A cleaning and dusting composition of approximately 1.3 % by weight of lanolin in a denatured alcohol solution was prepared. A portion of this new composition was poured into a small spray bottle.
Then, a small portion of the contents of the spray bottle was sprayed on various dusting implements including a feather duster, a dusting cloth, a dust mop and a lamb's wool duster. The amount of spray was limited to that required to provide a consistent dampness of the implement without causing a pooling of liquid on the implement. The spray appeared to dry in approximately 15 to 45 seconds depending upon the type of implement.
Similar dusting implements were treated with commercially available products according to label instructions. Many of these products required overnight drying of the dusting implements.
Surfaces of furniture, computer monitors, keyboard, glass picture frames, blinds, and automobile dashboards were then dusted with implements treated with both the new and the commercial compositions; and the surfaces were visually compared. The new composition consistently removed dust and left an attractive and shiny surface, while the commercial treatments left oily finishes on the dusted surfaces.
Tests were then performed comparing the dusting collection ability of the new composition and commercially available products including Carrosol 700 Special Dust Mop Treatment, Endust ®, Favor ®, and AVC Dust Mop Treatment. In each of these tests, the commercial products left an oily residue, and those products were not as effective in removing dust as the current invention.
Based upon Applicants' testing, a portion of which is outlined below, the preferred embodiment of the new cleaning and dusting composition comprises a nearly saturated solution of lanolin in a denatured alcohol mixture.
The lanolin, in the form of a solid wax, is melted to a temperature of 100 to 105 degrees Farenheit and stirred in slowly to a denatured alcohol.
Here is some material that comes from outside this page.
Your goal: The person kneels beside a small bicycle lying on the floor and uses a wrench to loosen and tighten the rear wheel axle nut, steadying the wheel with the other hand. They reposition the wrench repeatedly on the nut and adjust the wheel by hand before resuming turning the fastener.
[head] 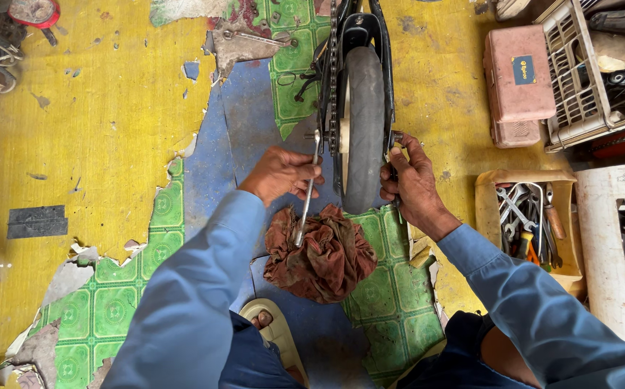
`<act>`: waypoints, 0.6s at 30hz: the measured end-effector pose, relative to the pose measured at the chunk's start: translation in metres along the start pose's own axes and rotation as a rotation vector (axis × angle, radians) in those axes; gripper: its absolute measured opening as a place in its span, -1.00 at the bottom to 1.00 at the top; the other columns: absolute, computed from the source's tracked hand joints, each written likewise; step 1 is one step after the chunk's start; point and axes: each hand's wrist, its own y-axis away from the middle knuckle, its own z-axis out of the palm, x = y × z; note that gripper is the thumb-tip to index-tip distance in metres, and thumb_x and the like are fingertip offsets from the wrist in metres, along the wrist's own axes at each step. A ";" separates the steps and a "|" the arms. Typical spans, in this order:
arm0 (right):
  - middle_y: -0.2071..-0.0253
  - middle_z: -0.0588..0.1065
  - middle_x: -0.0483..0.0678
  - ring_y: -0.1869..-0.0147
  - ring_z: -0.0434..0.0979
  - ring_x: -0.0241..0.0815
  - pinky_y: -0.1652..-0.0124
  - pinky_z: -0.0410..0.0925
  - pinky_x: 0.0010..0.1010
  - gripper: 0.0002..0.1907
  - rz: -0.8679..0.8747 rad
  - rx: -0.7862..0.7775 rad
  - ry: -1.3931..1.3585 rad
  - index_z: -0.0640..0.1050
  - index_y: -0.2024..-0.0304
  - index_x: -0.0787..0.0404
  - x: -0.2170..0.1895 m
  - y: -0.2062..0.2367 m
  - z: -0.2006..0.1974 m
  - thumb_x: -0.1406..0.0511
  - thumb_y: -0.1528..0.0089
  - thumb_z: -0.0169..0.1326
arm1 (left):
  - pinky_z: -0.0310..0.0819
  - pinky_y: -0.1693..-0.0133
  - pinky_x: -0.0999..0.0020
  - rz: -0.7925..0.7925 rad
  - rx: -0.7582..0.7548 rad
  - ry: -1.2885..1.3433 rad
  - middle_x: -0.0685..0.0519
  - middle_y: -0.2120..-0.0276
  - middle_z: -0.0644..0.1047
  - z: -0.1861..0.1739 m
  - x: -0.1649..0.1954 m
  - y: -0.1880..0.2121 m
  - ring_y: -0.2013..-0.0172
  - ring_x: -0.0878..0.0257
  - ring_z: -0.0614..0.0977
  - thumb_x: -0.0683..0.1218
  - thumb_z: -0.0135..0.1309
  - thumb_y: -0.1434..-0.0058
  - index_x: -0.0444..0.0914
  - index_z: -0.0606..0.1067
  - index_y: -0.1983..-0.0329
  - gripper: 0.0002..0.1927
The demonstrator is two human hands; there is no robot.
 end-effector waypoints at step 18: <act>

The preferred alcohol is SLX denatured alcohol which is a commercialy available blend of 85-90% ethanol, 1-4% methanol, and 1-5% methyl isobutyl ketone. The saturation point for this composition is approximately 48 ml of the liquid lanolin in one gallon of the alcohol mixture; which is approximately a 1.5 weight % solution of lanolin. The preferred concentration is 40 ml per gallon which is 1.2 weight % solution of lanolin. It is necessary to thoroughly stir this mixture in order to get the lanolin into the solution. Once it is in solution, the lanolin has not been observed to have percipitated out of the solution.
It should be kept in kind, as one skilled in the art would understand, the appropriate amount of the lanolin will vary depending upon the particular alcohol being employed, and according to the particular grade of lanolin employed.
A small amount of food coloring may be added to the composition. This color does not provide a functional improvement to the composition.
Once the lanolin is dissolved in the alcohol mixture, it can be used immediately, or it can be stored indefinitely in a closed container.
The preferred method of delivery of the composition is in approximately 2 ounce spray bottles.
When the composition is sprayed on a feather duster, dust mop, or cleaning cloth, the alcohol quickly evaporates and leaves a very thin coating of the lanolin on the cleaning implement. The lanolin composition leaves an attractive shine on the dusted surface. The composition does not leave a residue on the cleaned surface.
The composition has been successfully applied to linen rags, cotton cloths, feather dusters, dust mops, wool dusters, and to air filters. The manufacturer's suggested method of cleaning these implements is with a detergent and water. The composition is effective in restoring or improving the dust collection capability of the implement after such a cleaning.